▶ [WORK REQUIRED]
Among the lines below, copy exactly those from the one with "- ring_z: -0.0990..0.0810" through the one with "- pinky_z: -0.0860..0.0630", counting both ends.

▶ [SUPPLIED MATERIAL]
^^^^

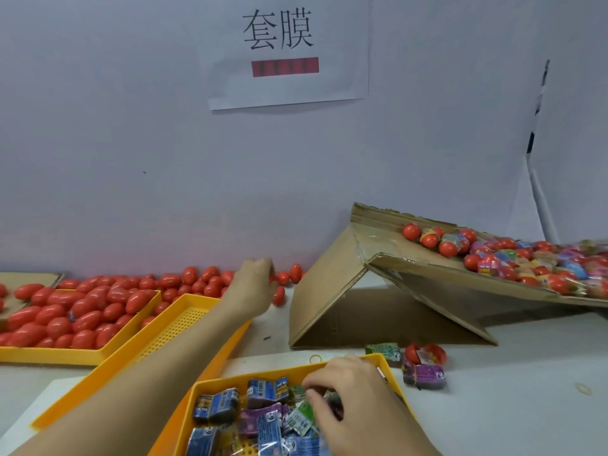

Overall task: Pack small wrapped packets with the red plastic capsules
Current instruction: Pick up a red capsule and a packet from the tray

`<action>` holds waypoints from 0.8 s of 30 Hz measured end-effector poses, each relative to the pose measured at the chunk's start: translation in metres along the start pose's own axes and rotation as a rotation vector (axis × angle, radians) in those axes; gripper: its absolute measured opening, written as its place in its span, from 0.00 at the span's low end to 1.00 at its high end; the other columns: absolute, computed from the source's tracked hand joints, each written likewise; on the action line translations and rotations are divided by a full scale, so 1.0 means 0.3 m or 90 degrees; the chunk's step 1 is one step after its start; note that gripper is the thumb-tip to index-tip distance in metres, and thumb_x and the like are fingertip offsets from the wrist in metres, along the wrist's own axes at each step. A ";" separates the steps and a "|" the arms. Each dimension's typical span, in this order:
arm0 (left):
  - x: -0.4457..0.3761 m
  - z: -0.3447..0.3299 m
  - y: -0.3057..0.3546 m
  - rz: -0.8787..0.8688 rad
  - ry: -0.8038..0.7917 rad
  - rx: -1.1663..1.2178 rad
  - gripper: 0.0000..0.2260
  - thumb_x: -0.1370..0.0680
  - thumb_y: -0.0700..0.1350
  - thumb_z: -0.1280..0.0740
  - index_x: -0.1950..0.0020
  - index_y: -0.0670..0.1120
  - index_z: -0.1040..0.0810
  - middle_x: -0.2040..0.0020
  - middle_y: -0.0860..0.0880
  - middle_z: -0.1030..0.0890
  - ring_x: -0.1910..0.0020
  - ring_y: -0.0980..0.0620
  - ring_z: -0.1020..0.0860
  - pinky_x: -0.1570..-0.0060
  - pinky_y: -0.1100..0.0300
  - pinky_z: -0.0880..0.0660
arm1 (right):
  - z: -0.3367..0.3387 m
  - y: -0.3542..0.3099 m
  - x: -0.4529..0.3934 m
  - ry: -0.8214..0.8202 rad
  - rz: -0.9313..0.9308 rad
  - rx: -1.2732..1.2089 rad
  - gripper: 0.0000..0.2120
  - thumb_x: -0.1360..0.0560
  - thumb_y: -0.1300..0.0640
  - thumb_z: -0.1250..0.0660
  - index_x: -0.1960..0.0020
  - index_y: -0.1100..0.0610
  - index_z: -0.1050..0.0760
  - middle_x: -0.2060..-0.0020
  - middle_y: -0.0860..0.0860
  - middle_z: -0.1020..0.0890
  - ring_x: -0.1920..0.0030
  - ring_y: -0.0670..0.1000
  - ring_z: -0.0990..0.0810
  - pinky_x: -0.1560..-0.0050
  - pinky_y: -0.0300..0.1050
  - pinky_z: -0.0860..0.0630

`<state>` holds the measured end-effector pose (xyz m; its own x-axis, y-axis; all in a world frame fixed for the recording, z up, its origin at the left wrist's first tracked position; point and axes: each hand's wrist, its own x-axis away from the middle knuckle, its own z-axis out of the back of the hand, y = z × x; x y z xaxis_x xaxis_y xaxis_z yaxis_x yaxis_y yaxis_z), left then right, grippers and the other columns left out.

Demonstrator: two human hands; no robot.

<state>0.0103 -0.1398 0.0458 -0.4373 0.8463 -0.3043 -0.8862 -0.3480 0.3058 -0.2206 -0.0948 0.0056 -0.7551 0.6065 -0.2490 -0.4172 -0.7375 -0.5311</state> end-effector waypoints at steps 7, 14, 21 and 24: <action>0.316 0.094 0.078 0.221 -0.044 0.675 0.04 0.19 0.46 0.34 0.48 0.47 0.21 0.56 0.48 0.16 0.62 0.57 0.19 0.63 0.62 0.26 | 0.066 -0.018 0.018 0.288 -0.113 -0.387 0.37 0.20 0.57 0.34 0.25 0.33 0.52 0.62 0.48 0.16 0.64 0.45 0.18 0.56 0.41 0.21; 0.540 0.066 0.081 0.304 -0.026 0.995 0.15 0.35 0.48 0.24 0.52 0.42 0.16 0.59 0.44 0.14 0.60 0.45 0.15 0.63 0.58 0.19 | 0.075 -0.023 0.033 0.145 -0.067 -0.218 0.10 0.22 0.54 0.31 0.48 0.38 0.22 0.62 0.44 0.17 0.62 0.46 0.20 0.60 0.38 0.22; 0.577 0.052 0.048 0.273 0.005 0.835 0.10 0.26 0.42 0.25 0.48 0.45 0.22 0.58 0.48 0.15 0.57 0.48 0.14 0.55 0.56 0.17 | -0.003 -0.034 0.038 -0.042 0.010 0.126 0.11 0.23 0.40 0.36 0.44 0.40 0.21 0.53 0.36 0.25 0.47 0.39 0.30 0.43 0.40 0.28; 0.582 0.051 0.049 0.254 0.014 0.795 0.10 0.26 0.42 0.25 0.49 0.46 0.23 0.55 0.46 0.17 0.59 0.48 0.15 0.53 0.53 0.16 | -0.004 -0.028 0.040 -0.009 0.013 0.093 0.06 0.24 0.41 0.33 0.51 0.41 0.20 0.57 0.35 0.24 0.52 0.38 0.26 0.49 0.37 0.26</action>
<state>-0.0768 0.0091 0.0109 -0.6482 0.7614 -0.0095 0.0368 0.0439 0.9984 -0.2256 -0.0809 0.0061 -0.7710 0.5869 -0.2471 -0.4694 -0.7860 -0.4024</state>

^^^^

▶ [ANSWER BELOW]
  - ring_z: -0.0990..0.0810
  - pinky_x: -0.1560..-0.0050
  - pinky_y: -0.0300..0.1050
  - pinky_z: -0.0860..0.0630

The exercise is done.